| WHAT THE TASK ASKS |
Go through the lines below and count those that contain "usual"; the number is all that should be returned.
━━━━━ EXERCISE DATA ━━━━━
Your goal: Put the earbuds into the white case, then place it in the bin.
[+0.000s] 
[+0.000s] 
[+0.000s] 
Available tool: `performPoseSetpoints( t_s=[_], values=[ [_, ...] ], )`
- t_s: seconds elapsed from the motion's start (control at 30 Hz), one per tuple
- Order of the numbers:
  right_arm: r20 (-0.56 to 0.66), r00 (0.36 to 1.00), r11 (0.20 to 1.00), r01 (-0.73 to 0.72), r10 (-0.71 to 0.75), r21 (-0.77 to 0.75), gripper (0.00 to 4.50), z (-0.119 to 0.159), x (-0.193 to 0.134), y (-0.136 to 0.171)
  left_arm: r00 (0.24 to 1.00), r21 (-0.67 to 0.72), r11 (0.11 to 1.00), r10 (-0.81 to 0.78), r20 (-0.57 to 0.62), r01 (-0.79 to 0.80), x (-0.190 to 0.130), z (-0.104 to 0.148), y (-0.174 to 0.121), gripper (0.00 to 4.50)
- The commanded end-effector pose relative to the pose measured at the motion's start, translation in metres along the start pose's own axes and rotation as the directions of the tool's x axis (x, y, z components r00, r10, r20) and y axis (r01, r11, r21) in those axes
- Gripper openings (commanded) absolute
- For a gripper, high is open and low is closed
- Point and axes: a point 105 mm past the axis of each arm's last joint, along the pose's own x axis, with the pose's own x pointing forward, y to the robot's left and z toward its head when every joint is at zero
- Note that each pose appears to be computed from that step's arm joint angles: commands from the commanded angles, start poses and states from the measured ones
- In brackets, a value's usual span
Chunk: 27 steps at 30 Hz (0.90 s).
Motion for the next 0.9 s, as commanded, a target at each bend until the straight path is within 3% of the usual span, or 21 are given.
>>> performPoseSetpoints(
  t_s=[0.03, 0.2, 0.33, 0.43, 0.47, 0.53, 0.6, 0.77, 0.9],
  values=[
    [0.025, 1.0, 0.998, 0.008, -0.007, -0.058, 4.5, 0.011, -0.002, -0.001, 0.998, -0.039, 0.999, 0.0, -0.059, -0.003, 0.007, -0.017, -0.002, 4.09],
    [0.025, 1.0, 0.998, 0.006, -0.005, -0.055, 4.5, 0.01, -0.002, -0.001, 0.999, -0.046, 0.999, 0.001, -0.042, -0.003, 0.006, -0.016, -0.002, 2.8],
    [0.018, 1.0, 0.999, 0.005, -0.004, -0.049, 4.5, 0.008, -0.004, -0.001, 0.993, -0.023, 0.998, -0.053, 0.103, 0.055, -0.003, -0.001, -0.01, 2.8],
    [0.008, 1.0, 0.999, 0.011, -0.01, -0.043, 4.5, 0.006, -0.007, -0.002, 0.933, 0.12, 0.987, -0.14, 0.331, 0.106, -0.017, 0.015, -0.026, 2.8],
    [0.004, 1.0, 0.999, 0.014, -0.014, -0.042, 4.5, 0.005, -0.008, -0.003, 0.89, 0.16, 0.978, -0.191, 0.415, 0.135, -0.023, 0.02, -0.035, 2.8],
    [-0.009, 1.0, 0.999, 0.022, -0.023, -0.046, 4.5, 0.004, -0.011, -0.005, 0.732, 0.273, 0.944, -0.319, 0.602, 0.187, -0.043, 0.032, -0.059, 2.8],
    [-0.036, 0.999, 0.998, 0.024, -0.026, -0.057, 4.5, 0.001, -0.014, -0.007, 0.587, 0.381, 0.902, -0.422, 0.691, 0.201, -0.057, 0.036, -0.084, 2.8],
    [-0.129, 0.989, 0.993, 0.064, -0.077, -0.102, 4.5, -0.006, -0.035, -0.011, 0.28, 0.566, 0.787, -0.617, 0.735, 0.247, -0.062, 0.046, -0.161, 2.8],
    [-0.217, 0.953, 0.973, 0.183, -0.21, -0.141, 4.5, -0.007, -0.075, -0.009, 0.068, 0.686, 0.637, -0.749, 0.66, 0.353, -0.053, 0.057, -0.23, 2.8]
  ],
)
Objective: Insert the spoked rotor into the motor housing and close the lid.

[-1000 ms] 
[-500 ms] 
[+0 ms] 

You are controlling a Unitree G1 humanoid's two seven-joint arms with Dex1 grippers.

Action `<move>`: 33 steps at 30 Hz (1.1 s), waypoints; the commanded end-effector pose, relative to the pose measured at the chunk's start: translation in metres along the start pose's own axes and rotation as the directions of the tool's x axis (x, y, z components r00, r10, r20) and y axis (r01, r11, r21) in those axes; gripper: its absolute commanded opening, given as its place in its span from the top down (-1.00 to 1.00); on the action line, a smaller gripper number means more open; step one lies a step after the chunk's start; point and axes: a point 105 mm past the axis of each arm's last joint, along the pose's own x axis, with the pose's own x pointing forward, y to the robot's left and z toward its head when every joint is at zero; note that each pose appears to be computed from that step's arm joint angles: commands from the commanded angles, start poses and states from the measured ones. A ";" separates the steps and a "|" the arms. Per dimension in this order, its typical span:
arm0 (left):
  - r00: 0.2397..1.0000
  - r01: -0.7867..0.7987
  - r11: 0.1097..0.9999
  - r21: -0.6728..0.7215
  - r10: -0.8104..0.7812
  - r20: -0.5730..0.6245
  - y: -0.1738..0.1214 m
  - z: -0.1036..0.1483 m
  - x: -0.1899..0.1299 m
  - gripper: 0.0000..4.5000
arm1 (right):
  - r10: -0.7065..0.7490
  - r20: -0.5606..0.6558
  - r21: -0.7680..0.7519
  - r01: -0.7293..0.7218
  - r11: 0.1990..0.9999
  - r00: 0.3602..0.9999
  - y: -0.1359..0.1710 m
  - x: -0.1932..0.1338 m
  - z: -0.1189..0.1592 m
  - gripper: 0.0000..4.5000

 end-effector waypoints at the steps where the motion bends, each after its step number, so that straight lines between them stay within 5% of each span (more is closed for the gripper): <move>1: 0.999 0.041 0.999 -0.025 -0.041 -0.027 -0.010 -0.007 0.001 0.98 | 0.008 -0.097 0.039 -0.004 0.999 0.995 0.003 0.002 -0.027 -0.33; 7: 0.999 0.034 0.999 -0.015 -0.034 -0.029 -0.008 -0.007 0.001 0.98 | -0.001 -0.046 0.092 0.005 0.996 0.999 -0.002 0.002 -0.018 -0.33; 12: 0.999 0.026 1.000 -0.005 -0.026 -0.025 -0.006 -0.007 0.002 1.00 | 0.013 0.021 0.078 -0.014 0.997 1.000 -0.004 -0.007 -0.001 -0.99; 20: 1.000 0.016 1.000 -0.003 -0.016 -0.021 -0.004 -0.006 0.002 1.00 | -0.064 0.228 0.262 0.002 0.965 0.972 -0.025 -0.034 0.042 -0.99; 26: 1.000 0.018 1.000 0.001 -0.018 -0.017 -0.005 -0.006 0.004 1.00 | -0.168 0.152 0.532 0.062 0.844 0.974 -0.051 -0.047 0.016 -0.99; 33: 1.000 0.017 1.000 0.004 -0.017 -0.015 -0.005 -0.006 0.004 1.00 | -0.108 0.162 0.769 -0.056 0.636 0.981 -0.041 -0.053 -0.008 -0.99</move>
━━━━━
| EXERCISE SOLUTION |
2